# how hot is the motor supposed to get?



## fumehappy (Mar 26, 2012)

So i'm kinda new to the old wood turning thing. i've had an old montgomery ward lathe kicking around forever. found a motor for it last summer, 1/3 horse, 1725 RPm. This matches the spec of what originally came with the lathe. Today I was working on my lathe bench and was doing a mock-up to confirm it was going to work as planned. Motor ran cool with nothing attached, and then with the belt on the empty lathe. But once I put a piece of wood in, that sucker got too hot to touch within about a minute of turning time. A bit of smell too, but no smoke. Motor is old, probably from the 40's or 50's, pics to follow shortly. It says ball bearings on the sides where the arbors are bushed, and I don't see anywhere to oil it. 
Are they supposed to get that hot? It does spin freely with no load, and when you plug it in, it just hums for a bit, and then usually needs a spin to get going. 
Thanks!
~John


----------



## murch (Mar 20, 2011)

Mine is a 1/2 hp. It only gets hot enough that you're glad to put your hands on it on a frosty morning.
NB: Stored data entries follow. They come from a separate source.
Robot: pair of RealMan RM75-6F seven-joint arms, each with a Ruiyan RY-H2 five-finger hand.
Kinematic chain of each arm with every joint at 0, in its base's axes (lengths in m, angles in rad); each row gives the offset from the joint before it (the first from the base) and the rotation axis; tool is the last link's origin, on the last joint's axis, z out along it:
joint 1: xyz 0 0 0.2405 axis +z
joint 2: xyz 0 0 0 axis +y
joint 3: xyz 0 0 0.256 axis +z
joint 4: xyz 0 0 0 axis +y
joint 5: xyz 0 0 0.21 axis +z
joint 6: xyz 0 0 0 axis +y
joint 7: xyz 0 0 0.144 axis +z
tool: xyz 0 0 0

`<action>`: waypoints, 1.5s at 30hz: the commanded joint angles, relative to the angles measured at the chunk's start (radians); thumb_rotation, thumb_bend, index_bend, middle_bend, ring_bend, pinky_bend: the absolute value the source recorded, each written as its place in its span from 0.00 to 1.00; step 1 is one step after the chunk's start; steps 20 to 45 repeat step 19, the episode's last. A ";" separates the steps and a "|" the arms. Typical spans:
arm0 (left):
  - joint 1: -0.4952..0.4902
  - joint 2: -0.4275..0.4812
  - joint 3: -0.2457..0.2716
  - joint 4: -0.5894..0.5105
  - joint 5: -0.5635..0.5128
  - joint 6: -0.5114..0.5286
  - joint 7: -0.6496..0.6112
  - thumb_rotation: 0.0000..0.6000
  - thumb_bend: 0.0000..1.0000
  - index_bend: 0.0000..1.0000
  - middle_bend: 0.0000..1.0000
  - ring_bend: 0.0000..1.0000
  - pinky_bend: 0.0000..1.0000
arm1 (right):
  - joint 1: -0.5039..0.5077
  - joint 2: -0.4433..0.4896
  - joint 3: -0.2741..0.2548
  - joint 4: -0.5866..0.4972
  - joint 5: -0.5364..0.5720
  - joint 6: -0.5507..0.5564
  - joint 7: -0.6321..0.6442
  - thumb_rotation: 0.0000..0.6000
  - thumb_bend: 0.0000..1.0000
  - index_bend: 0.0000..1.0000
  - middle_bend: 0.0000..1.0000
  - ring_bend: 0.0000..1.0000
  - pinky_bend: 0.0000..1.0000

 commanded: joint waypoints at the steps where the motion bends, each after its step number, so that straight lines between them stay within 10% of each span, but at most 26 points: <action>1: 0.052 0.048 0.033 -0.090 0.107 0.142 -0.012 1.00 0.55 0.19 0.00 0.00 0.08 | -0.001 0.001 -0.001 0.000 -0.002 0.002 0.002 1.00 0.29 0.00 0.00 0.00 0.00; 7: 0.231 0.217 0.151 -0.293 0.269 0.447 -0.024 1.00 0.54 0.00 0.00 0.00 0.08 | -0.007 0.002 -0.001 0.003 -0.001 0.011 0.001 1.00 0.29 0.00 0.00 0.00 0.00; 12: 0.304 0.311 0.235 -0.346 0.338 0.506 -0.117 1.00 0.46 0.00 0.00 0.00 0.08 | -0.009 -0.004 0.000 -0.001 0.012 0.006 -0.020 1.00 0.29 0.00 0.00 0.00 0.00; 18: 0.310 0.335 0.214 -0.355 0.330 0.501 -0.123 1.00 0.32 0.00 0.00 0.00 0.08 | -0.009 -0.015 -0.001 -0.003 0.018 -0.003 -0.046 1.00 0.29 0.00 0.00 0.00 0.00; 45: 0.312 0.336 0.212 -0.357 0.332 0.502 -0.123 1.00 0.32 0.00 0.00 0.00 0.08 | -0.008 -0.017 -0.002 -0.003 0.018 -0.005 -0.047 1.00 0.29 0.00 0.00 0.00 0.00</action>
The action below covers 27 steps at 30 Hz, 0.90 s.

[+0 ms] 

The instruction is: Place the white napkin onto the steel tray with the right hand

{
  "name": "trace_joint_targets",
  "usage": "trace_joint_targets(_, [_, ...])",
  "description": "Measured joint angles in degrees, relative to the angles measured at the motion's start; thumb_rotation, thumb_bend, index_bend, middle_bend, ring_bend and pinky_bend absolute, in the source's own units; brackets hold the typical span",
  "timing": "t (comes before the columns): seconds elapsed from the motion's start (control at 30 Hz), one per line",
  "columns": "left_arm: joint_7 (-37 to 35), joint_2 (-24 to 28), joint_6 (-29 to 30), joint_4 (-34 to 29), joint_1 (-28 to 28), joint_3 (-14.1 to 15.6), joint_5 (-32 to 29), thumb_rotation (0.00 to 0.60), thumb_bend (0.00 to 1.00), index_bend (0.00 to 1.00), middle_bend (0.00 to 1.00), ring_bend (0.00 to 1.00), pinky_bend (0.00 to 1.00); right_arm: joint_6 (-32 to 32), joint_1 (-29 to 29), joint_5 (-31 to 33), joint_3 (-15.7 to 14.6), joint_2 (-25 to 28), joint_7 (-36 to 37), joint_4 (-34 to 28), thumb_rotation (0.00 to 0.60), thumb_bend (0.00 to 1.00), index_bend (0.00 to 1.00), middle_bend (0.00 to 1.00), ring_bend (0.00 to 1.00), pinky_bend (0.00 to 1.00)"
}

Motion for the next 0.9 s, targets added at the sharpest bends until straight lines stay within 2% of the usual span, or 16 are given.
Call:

Seriously though, electrics is not my area but if a motor is too hot to touch in such a short space of time it's
probably on it's last legs.
Hard to know with something that old though. Maybe it's just loosening itself out and will be fine after some 
cleaning and maintenance .


----------



## rustfever (May 3, 2009)

I have heard somewhere that an electric motor should run at a temperature of not over 40F above ambient temp


----------



## EEngineer (Jul 4, 2008)

when you plug it in, it just hums for a bit, and then usually needs a spin to get going.
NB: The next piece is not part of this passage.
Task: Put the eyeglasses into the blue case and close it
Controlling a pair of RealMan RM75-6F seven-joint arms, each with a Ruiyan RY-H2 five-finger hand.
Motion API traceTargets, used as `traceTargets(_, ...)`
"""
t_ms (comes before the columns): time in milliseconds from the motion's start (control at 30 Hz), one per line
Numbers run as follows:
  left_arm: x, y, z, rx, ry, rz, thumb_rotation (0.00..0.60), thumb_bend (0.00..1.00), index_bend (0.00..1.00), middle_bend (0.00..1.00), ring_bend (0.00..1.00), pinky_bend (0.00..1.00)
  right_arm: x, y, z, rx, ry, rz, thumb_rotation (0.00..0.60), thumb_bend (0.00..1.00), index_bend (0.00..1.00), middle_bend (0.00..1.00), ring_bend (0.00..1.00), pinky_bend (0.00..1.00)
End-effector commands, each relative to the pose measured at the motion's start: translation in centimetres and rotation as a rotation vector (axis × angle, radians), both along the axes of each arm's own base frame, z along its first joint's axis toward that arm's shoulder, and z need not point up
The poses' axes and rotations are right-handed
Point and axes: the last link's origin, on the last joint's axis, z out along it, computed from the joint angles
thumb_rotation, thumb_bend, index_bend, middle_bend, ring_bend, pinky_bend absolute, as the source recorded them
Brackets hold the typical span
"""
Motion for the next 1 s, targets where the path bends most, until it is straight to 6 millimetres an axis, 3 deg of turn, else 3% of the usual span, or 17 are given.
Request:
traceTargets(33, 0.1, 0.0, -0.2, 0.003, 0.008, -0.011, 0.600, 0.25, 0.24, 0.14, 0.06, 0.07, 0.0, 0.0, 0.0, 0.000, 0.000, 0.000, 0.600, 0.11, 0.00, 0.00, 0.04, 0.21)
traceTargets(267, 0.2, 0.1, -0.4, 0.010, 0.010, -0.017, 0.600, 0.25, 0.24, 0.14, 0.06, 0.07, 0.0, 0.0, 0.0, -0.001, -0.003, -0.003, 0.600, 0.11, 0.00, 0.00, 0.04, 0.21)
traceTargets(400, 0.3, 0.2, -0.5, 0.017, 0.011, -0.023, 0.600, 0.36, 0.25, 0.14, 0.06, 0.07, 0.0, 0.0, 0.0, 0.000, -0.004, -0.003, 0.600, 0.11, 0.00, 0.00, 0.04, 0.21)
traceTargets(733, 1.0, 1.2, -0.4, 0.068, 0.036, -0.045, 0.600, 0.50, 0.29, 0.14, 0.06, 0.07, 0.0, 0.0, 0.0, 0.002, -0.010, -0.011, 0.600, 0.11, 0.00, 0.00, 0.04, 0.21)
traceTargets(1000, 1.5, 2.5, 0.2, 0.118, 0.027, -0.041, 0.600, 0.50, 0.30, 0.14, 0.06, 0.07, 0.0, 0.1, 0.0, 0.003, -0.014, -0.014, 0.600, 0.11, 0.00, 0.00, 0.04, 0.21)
This is an indication there is something wrong! If it is capacitor start, check the cap and the centrifugal switch to make sure they are operating. If it has a separate start winding, again, check the centrifugal switch. Are you sure that the motor is ever getting up to full running speed?

Motors are very rugged beasts. You probably have not destroyed it yet running it like this but it will die eventually unless you address the starting issue.


----------



## shawnmasterson (Jan 24, 2013)

Put a meter on it and check the amp draw


----------



## alph (Apr 20, 2013)

get a new one, they're only $50 at harbor frieght. if you have to "spin" it to get it going, it sounds like the bearings are all gummed up, if it's 50years old, you got your monies worth out of it.


----------



## fumehappy (Mar 26, 2012)

EEngineer, what would be the best way to do that? I have a multimeter available to me to check the amperage. I"ve never worked on a motor before, but now is a good a time as any to start…



















Thanks!


----------



## fumehappy (Mar 26, 2012)

To clarify, there is a cover on the bearings, I just took it off to inspect them.


----------



## dhazelton (Feb 11, 2012)

"...if it's 50years old, you got your monies worth out of it." Never. I'd rather spend $50 to refurbish a 50 year old American motor and understand how it works than buy a new Chinese one that will probably burn out in five. These motors are simple to disassemble. Basically once you take those four square nuts off the whole affair just pulls apart. If the bearings are in good shape and don't feel notchy when you turn the inner race I would just clean and repack. There's a motor shop near you somewhere, just have to look in the phone book. You can take the capacitor to them to check (the cardboard covered doodad in the base) and they can sell you a new one. The wiring in the base is just wire nutted together I believe so it's easy to disassemble. Only thing to do with the windings is blow all the dust out or use some CRC electrical cleaner. I would wire in a new 20 amp switch and grounded cord on the front of the lathe stand so you don't have to use the toggle on the motor base. Make sure you mark the top of the end housing as I think they only go together one way. If it's running hot you may have the belt too tight which stresses and overheats the bearings. Just pull it apart and clean and repack everything and check the wiring and test it - you have nothing to lose.


----------



## fumehappy (Mar 26, 2012)

Yeah, i've been doing some research since I posted the pics a little while ago. I want to try the rebuild for that reason, and to learn something for myself. Found this thread on a different site, and I'm going to work off that as a template.

Motor Rebuild


----------



## dhazelton (Feb 11, 2012)

Your motor is significantly easier than that one - I don't think it has that centrifugal switch assembly for one, and the capacitor is in the base with the rest of the wiring. I redid the exact same motor a couple of years ago, but it ran fine to begin with. It was just packed with sawdust and I replaced the bearings because mine were replacement sealed bearings that felt dry (that's why I like the original type like you have). You really only need to take off the end where your pulley is, pull out the inner armature and shaft and leave the outer windings alone in the housing. You may find nothing wrong with your capacitor but it may be a loose connection in the base. Have fun.


----------



## REO (Sep 20, 2012)

check your pulley diameters, and rpms. you may be high on the spindle rpm and that would make it work harder. Split phase motors have no capacitor or start winding switch the start winding and main windings stay on all the time these motors are for low torque applications. kind of self regulating loads like fans and grinders. you could use it but you would have to limit yourself to extremely light cuts.


----------



## 8iowa (Feb 7, 2008)

dhazelton is spot on. Take it to a motor shop for a little TLC. This motor is worth the expense. I would probably invest in a new set of bearings while it's at the shop.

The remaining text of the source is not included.